**DESCRIPTION OF THE TASK**
Show all lines from the data that include the word "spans".

**RECORDS TO USE**
┄┄┄┄┄┄┄┄┄┄┄┄┄┄┄┄┄┄┄┄
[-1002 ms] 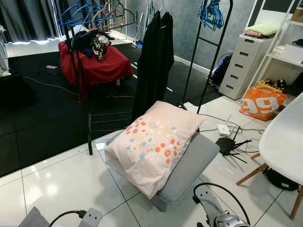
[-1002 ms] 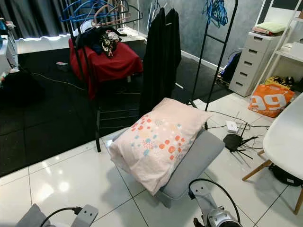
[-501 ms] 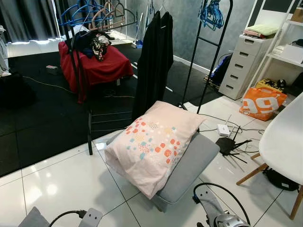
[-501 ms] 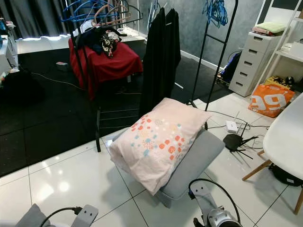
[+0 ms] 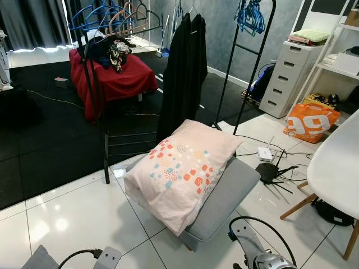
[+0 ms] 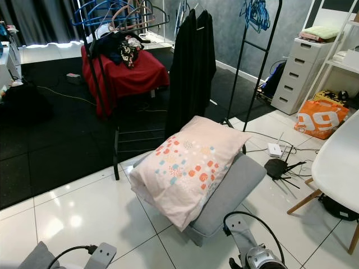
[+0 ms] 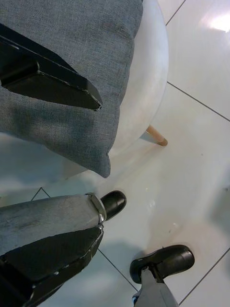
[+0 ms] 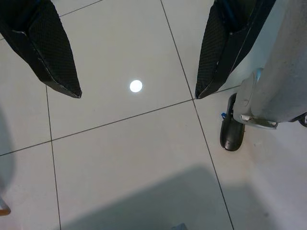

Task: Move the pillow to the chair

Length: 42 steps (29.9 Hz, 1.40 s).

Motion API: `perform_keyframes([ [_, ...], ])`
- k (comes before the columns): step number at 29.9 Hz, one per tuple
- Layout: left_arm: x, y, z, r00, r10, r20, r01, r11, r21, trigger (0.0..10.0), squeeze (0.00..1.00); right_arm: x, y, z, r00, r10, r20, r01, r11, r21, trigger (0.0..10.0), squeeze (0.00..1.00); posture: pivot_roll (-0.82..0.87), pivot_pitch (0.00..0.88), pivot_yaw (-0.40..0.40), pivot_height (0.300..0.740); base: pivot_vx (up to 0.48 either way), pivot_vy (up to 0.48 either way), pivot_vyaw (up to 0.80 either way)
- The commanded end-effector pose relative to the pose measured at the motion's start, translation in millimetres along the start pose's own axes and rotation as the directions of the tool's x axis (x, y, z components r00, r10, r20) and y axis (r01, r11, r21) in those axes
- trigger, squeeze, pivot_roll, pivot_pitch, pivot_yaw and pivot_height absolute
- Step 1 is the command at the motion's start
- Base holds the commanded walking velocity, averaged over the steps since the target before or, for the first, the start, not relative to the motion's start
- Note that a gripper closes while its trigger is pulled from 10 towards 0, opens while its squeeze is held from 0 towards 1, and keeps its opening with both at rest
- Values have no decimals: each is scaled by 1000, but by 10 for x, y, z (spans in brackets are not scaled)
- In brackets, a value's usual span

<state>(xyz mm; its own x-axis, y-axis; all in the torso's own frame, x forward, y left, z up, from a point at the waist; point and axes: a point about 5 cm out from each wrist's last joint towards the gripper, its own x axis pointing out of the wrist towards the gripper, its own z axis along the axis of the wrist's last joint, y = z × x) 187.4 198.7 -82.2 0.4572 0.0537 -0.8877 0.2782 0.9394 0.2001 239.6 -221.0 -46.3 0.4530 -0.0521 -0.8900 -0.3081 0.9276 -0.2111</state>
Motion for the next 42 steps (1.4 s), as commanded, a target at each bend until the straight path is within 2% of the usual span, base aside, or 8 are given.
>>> perform_keyframes([
  [1,0,8,8,1000,-1,-2,1,1000,-1,10000,0,-9,-28,54,1000,-9,18,9,1000,-9,10000,0,-83,0,-61,740,0,0,0],
  [42,-2,16,1,1000,-2,6,2,1000,-8,10000,0,-6,-14,51,1000,-7,19,8,1000,-8,10000,0,-85,0,-50,740,0,0,0],
])
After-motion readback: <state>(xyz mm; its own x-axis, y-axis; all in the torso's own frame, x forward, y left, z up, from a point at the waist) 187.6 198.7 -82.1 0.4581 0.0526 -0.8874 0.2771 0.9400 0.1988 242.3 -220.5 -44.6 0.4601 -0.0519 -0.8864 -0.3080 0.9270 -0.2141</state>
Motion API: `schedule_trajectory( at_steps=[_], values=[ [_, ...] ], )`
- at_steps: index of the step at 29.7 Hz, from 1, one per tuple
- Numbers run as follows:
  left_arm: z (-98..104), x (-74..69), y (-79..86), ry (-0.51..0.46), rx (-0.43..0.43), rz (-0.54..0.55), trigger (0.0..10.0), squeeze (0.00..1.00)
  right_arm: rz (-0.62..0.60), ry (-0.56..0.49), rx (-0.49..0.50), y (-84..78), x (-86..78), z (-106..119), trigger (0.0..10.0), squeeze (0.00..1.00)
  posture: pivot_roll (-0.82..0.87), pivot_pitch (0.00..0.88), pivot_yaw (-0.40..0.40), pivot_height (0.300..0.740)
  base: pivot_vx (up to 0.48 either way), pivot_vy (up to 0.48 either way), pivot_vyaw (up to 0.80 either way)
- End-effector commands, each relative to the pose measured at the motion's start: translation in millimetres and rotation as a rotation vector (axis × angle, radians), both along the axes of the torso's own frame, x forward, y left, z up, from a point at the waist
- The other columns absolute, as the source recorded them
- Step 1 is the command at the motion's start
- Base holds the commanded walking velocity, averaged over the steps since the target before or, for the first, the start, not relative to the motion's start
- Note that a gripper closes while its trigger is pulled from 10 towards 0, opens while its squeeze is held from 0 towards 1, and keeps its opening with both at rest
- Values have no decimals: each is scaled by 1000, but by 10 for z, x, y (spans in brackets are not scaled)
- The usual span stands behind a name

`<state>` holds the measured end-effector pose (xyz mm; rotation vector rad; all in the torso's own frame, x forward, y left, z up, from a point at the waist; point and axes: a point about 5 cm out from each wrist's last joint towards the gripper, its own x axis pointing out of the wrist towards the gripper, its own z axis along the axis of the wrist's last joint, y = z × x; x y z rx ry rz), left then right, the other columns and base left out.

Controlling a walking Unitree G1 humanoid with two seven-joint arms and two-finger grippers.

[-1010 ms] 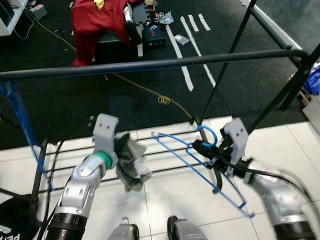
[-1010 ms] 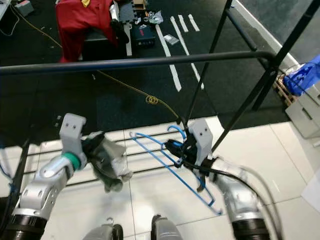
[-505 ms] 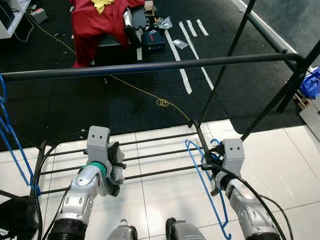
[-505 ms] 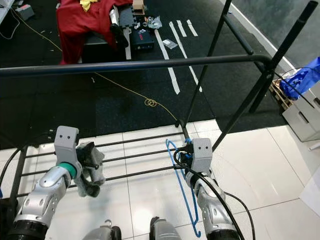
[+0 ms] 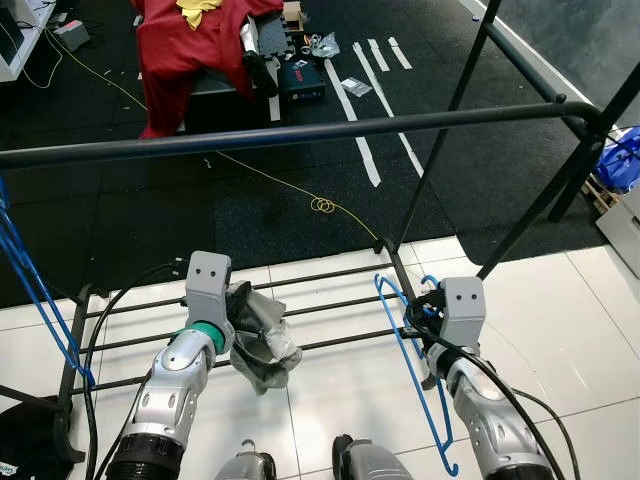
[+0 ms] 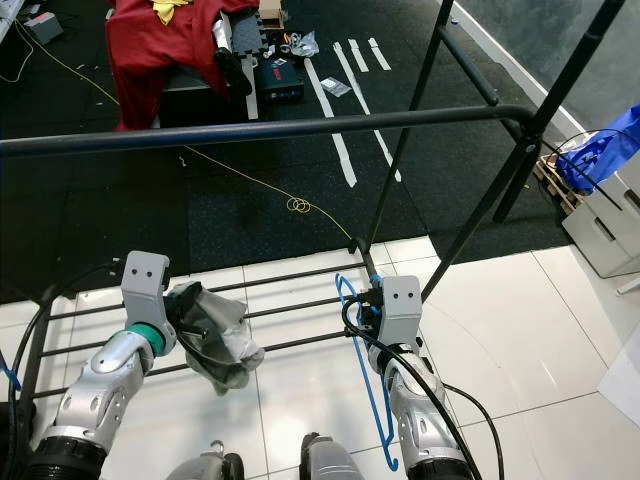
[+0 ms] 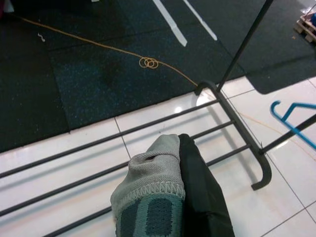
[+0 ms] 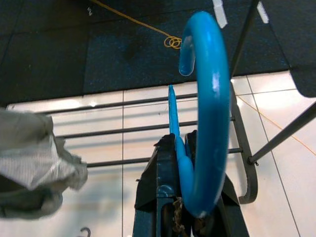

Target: Hang hanger

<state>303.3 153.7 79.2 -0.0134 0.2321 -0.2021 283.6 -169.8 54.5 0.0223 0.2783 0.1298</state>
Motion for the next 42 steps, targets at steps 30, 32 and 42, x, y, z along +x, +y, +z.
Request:
schedule_trajectory(
  at_steps=[30,32,42],
  values=[
    [70,-22,-28,-14,-53,11,10000,0,12,-4,64,-15,43,30,10000,0,-49,122,40,740,0,0,0],
    [70,-22,-28,-14,-53,11,10000,0,12,-4,64,-15,43,30,10000,0,-49,122,40,740,0,0,0],
    [105,-3,-7,-12,-59,3,10000,0,21,-6,79,51,73,26,10000,0,-23,105,51,740,0,0,0]
  ],
)
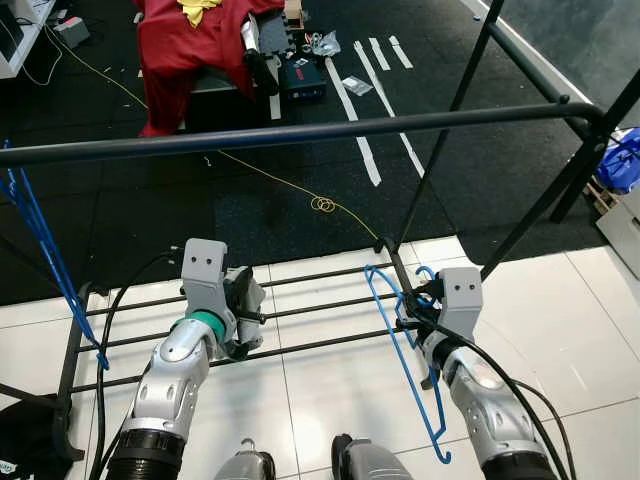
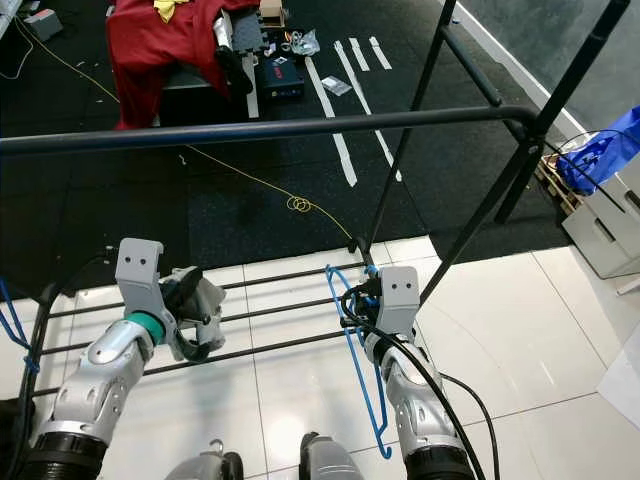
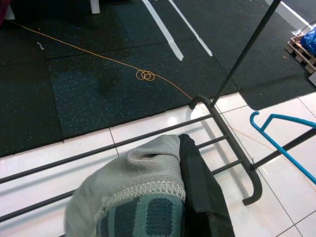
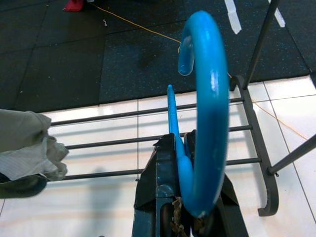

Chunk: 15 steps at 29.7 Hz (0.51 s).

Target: Hang hanger

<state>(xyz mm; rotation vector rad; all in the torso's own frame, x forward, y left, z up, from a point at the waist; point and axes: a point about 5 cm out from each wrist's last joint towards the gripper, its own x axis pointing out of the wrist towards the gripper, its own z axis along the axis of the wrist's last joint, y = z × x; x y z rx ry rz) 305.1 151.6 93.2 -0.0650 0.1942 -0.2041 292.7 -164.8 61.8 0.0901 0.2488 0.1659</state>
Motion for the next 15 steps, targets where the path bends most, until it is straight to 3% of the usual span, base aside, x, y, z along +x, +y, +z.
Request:
schedule_trajectory(
  at_steps=[1,15],
  values=[
    [-35,-21,13,20,-4,-2,10000,0,-4,19,5,1,-18,-47,10000,0,-23,105,51,740,0,0,0],
    [-22,-12,9,21,-2,6,10000,0,9,13,0,0,20,-25,10000,0,-28,85,37,740,0,0,0]
  ],
)
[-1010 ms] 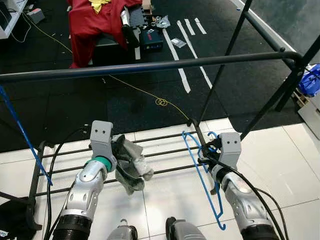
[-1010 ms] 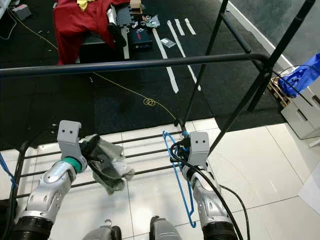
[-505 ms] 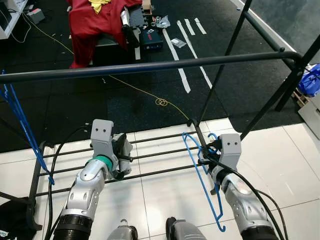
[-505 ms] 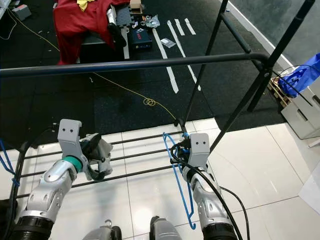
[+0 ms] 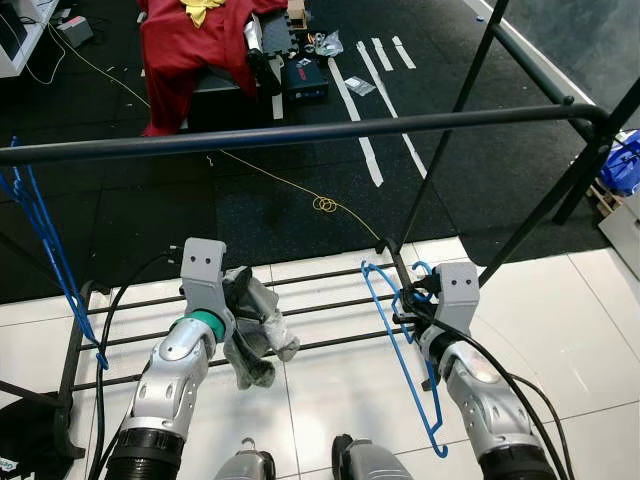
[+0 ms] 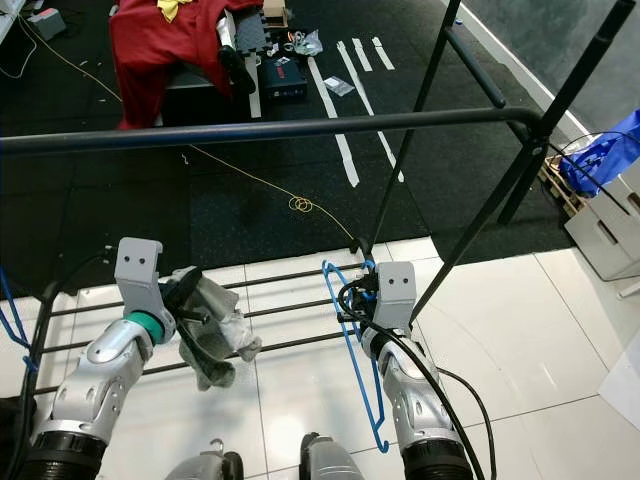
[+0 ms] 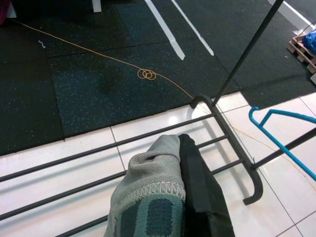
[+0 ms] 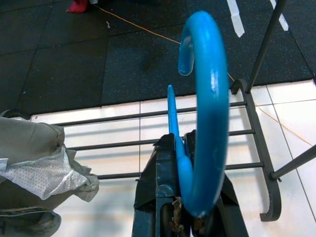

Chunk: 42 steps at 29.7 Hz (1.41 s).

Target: Hang hanger

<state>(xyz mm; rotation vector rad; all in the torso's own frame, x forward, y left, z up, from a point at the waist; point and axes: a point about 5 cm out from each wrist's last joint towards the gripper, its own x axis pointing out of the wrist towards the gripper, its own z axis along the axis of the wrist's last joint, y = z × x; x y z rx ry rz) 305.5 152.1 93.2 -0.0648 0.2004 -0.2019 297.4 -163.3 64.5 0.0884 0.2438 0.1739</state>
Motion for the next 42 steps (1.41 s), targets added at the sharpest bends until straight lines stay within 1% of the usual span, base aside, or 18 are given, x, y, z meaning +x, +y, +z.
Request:
schedule_trajectory(
  at_steps=[1,9,35,42],
  values=[
    [-22,-17,4,14,-3,4,10000,0,1,18,0,-15,-27,-52,10000,0,-28,85,37,740,0,0,0],
    [-6,0,19,12,-5,4,10000,0,2,21,4,-34,-39,-55,10000,0,-40,78,44,740,0,0,0],
    [-23,-28,16,24,-1,-10,10000,0,13,43,18,-24,-75,-87,10000,0,-37,90,39,740,-260,0,0],
    [-24,-40,3,29,-2,-26,10000,0,16,54,32,-23,-84,-95,10000,0,-38,92,40,740,0,0,0]
  ],
)
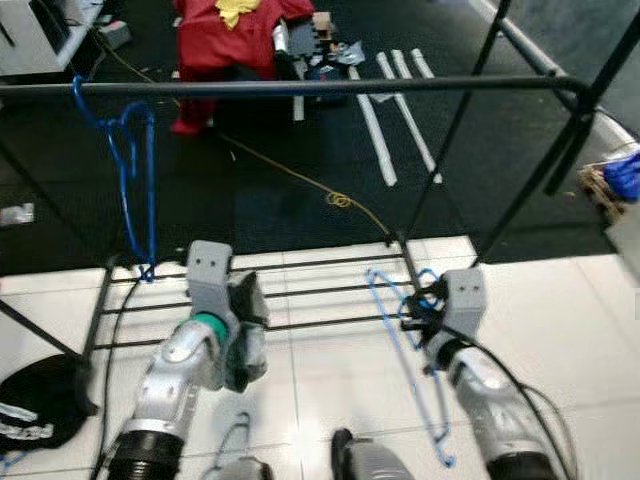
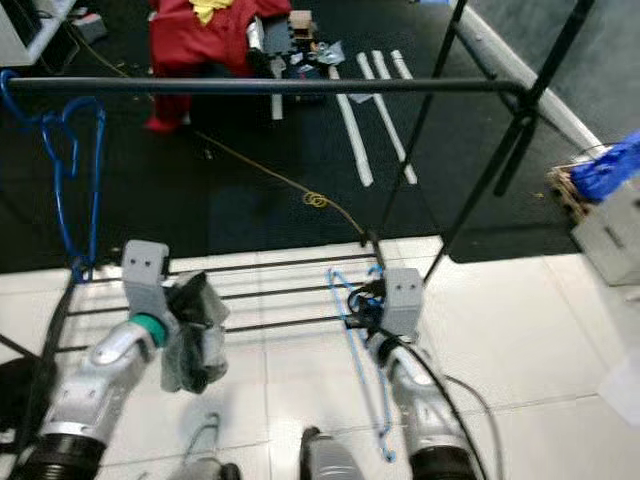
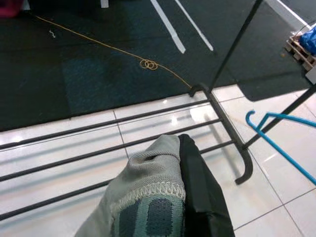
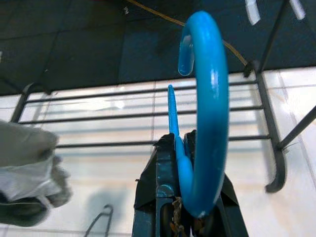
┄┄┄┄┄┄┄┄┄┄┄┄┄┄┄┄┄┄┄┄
**REPLY TO THE TASK**
- Values have no decimals: each is scaled by 1000, but by 10 for x, y, z (spans in brackets are not scaled)
- Values have no decimals: each is scaled by 1000, but by 10 for z, x, y (spans in brackets are not scaled)

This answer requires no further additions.